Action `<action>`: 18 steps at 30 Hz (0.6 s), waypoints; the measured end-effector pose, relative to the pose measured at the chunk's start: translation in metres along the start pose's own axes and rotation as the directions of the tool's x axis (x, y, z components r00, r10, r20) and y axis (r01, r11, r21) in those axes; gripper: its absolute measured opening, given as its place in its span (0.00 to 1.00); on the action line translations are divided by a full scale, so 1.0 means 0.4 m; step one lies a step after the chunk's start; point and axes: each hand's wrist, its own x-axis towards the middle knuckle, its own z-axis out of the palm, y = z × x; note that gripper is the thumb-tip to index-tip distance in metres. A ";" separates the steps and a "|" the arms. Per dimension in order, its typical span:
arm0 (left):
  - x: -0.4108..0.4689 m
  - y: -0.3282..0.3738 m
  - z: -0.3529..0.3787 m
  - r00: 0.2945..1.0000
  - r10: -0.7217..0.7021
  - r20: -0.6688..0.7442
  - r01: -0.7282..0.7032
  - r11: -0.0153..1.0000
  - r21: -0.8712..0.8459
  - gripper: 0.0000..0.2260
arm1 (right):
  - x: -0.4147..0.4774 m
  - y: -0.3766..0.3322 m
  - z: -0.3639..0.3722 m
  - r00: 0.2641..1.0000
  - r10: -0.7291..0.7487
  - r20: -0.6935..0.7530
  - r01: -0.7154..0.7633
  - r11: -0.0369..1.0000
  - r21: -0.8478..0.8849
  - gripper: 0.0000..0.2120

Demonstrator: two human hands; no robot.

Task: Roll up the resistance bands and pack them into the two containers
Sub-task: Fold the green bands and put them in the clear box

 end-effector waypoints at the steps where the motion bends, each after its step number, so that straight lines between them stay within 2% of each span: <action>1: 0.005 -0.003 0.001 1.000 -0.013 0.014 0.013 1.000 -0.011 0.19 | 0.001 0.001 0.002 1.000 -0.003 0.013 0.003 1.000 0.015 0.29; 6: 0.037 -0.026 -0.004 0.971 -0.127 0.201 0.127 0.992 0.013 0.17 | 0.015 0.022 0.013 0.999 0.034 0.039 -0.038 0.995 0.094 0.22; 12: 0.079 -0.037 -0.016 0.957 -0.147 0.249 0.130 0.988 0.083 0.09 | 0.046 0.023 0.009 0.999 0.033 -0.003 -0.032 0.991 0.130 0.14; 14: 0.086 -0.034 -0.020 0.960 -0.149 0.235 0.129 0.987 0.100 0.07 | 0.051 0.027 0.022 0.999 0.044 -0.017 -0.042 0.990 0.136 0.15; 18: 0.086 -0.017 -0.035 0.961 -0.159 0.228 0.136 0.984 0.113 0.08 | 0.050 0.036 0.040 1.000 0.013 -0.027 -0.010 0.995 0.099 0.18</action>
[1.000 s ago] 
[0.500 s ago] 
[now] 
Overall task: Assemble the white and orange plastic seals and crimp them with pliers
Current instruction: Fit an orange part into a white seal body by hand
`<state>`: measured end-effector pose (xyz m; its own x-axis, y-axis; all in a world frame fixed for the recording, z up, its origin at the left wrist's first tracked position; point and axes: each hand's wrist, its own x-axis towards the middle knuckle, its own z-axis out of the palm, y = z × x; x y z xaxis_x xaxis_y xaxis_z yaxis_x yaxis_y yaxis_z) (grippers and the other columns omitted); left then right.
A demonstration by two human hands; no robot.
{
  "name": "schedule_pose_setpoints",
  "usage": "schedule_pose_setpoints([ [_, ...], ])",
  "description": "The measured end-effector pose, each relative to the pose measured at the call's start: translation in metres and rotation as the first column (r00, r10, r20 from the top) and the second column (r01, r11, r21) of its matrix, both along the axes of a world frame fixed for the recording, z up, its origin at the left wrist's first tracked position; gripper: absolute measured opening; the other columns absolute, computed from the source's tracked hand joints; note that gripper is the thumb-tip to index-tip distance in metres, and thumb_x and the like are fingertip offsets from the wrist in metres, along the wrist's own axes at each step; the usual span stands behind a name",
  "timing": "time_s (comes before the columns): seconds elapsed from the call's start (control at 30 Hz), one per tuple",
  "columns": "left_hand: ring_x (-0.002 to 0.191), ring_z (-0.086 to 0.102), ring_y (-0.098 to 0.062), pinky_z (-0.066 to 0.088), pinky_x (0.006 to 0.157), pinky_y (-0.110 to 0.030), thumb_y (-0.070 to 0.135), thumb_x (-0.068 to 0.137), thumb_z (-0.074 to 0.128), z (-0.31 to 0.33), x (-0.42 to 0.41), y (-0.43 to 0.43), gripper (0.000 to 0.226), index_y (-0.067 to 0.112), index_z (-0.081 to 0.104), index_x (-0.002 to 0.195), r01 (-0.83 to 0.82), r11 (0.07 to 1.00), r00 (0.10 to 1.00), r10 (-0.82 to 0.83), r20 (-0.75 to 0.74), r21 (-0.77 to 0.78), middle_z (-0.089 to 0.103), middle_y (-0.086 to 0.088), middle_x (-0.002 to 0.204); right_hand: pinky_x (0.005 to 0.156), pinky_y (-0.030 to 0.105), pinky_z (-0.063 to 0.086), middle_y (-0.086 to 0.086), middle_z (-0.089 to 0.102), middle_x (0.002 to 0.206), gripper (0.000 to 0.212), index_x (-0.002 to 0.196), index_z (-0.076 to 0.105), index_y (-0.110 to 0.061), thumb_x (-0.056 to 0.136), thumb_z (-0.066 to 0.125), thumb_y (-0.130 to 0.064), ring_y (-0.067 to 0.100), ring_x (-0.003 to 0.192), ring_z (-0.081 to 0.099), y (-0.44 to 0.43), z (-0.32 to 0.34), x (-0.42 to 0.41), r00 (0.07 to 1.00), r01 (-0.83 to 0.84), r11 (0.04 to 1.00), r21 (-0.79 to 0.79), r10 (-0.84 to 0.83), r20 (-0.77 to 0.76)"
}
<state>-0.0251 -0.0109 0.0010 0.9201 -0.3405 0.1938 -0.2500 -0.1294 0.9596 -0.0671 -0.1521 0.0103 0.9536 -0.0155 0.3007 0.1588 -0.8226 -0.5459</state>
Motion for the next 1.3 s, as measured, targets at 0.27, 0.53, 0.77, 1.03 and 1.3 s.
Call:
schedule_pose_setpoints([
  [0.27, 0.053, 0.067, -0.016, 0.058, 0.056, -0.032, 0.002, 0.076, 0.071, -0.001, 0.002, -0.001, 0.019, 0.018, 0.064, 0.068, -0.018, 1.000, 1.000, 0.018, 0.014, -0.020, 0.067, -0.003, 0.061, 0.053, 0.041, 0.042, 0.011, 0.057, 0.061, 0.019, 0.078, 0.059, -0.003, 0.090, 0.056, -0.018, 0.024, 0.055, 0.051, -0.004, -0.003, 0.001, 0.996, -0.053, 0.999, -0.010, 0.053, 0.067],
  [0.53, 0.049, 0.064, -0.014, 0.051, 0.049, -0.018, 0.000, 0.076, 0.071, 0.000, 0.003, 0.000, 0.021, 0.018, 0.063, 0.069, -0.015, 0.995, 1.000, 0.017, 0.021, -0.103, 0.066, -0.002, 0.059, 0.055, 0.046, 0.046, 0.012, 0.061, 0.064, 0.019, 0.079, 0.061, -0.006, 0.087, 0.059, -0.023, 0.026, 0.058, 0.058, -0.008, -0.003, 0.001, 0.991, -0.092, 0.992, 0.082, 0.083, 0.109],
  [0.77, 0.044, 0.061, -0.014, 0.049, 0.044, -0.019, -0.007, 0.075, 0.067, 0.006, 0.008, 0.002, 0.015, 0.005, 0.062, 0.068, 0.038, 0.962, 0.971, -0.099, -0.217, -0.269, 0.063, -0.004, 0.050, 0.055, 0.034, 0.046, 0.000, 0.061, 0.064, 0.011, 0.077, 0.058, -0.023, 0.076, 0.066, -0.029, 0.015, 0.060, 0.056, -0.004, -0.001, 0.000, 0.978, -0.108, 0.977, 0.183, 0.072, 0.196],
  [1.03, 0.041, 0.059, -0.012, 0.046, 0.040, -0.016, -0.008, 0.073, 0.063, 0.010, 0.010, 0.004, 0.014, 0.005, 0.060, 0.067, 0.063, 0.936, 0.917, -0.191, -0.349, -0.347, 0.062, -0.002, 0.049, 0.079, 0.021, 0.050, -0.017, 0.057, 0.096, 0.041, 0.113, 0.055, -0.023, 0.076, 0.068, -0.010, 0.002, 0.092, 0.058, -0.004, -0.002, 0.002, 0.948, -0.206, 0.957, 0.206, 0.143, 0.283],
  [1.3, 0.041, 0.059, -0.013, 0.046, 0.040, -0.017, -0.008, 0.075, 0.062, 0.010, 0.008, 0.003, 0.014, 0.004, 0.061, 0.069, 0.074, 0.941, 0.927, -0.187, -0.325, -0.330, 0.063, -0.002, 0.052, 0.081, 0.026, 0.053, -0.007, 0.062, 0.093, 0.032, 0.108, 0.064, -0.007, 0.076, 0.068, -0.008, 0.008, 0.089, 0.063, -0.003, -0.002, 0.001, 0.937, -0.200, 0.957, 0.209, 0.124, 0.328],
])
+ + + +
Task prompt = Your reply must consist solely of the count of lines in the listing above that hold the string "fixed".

Answer below = 2